_What you should do_. Everything from the line containing "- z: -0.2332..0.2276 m" through the line containing "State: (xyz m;" in the listing below should be copied exactly, and nothing more.
---------- Data block ----------
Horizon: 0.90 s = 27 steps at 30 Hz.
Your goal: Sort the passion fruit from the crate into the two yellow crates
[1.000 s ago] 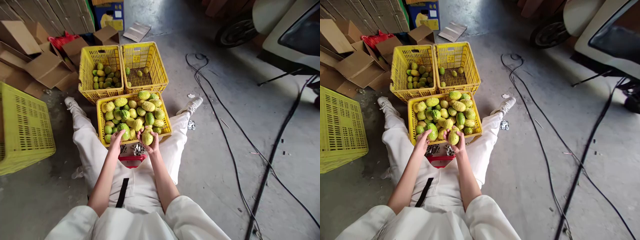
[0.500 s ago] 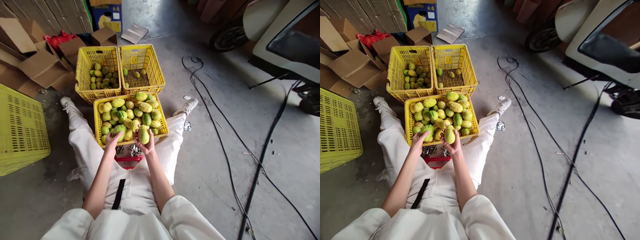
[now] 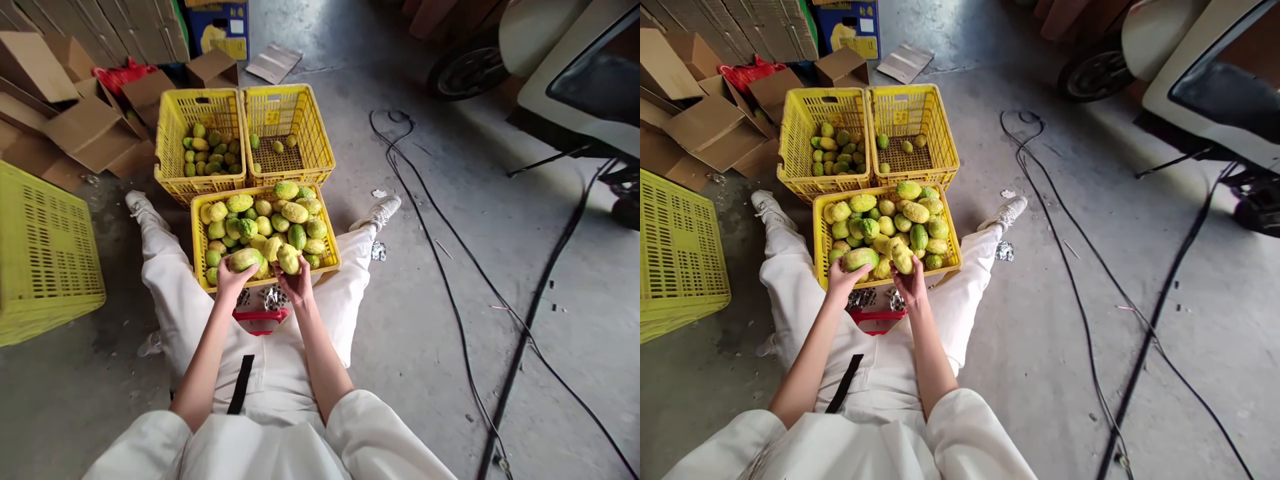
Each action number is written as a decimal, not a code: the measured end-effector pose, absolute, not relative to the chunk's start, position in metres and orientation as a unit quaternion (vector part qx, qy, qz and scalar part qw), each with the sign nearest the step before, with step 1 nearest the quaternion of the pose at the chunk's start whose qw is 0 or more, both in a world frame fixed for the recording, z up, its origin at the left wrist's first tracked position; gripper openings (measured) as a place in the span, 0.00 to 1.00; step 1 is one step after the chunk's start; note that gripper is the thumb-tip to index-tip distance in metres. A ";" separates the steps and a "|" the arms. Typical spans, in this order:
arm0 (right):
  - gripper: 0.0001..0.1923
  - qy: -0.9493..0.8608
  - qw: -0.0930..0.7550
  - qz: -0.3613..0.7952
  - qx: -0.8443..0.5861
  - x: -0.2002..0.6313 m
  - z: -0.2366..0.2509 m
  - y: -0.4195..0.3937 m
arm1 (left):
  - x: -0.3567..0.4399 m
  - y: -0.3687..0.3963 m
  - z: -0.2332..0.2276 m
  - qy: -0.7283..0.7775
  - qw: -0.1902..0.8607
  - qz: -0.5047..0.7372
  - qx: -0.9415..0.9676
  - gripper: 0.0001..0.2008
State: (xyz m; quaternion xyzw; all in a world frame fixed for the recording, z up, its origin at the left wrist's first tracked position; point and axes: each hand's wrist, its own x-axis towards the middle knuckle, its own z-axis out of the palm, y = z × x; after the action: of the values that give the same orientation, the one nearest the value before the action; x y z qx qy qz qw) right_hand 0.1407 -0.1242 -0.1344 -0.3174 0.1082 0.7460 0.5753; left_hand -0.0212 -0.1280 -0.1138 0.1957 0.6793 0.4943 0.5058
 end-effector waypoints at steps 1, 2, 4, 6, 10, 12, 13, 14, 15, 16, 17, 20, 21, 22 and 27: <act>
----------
_Your solution_.
  - z: -0.2332..0.2276 m
  - qy: -0.7283..0.7775
  - qw: -0.1902..0.8607
  - qz: -0.5047..0.7372
  - qx: -0.9415..0.9676
  - gripper: 0.0001..0.2008
State: (xyz m; quaternion xyzw; all in a world frame fixed for the recording, z up, its origin at the left wrist's first tracked position; point and axes: each hand's wrist, its own x-axis towards the middle knuckle, its own z-axis out of the palm, y = z × x; after the action: of the values that give the same orientation, the one nearest the value before the action; x y z qx qy qz qw) right_hand 0.1407 -0.1242 -0.1344 -0.3174 0.1082 0.7460 0.5753; left_hand -0.0212 -0.1280 -0.1138 0.1957 0.6793 0.4943 0.5058

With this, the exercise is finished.